We can prove that $\log N_k \sim k \log k$ as follows:

If we want to combine a set of $k$ numbers using the four arithmetic operations, we can think of inputting the numbers (in any order) along with the operations into an RPN calculator. There are $k!$ ways of ordering the numbers, $C_{k-1} = \frac1{k}{2k-2 \choose k-1}$ ways of choosing places to insert the arithmetic operations (without running out of numbers on the stack) and $4^{k-1}$ ways of choosing which of the four operations we will insert at each place, for a grand total of $4^{k-1}\frac{(2k-2)!}{(k-1)!}$ ways of combining $k$ numbers with the four operations. If we are given $k$ numbers and we can work with any subset of them (as in the original formulation of $N_k$), then there are $$ \sum_{i=1}^k {k \choose i} 4^{i-1}\frac{(2i-2)!}{(i-1)!} = \sum_{i=1}^k 4^{i-1} C_{i-1} \frac{k!}{(k-i)!} \le 16^k k! \le (16k)^k $$ ways of choosing a subset and then arranging and combining the elements of the subset with the arithmetic operations.

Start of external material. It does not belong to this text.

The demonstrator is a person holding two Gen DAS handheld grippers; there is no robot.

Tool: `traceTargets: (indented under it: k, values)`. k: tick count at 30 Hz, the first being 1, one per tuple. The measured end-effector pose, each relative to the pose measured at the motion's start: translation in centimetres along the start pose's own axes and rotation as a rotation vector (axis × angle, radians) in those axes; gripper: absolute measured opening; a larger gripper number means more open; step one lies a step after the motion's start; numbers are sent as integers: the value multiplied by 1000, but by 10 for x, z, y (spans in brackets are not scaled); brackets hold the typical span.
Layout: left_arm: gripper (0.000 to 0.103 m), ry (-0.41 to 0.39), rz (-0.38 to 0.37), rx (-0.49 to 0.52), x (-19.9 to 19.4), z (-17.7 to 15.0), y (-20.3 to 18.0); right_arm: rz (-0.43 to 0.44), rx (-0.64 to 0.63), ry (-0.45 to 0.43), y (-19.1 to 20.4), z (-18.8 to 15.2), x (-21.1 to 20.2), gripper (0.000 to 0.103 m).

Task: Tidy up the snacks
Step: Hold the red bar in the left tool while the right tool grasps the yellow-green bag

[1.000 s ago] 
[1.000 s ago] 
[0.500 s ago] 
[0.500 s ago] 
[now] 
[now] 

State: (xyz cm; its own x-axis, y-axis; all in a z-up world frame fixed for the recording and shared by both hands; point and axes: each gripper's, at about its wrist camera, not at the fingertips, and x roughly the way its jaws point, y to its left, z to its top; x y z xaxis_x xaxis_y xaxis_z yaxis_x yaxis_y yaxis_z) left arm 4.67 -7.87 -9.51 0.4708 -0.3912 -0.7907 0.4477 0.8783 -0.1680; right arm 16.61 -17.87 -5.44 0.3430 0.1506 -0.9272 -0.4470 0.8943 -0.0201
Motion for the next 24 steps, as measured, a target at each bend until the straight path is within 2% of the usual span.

Hence $\log N_k \le k(\log k + \log 16)$.

The lower bound is a little bit more interesting. Just by using addition and multiplication, we can prove that $N_{b+r-2} \ge b^r - 1$: We take as our $b + r - 2$ numbers $2, 3, \ldots b-1, 1, b, \ldots b^{r-1}$ (of course we are assuming that $b \ge 2$). Then we can write any positive integer $n < b^r$ as $\sum_{i=0}^{r-1} a_i b^i$, with $0 \le a_i \le b-1$, and then, by collecting the terms with a given "digit" $a_i$, we can write $n$ as a sum of terms of the form $a(b^{i_{a1}} + \ldots + b^{i_{aj_a}})$, where each $a$, $0 \le a \le b-1$, appears at most once. Of course, we can throw out the term with $a=0$, and not write the 1 when $a=1$, so we can write our number with $2, 3, \ldots, b-1, 1, b, \ldots, b^{r-1}$.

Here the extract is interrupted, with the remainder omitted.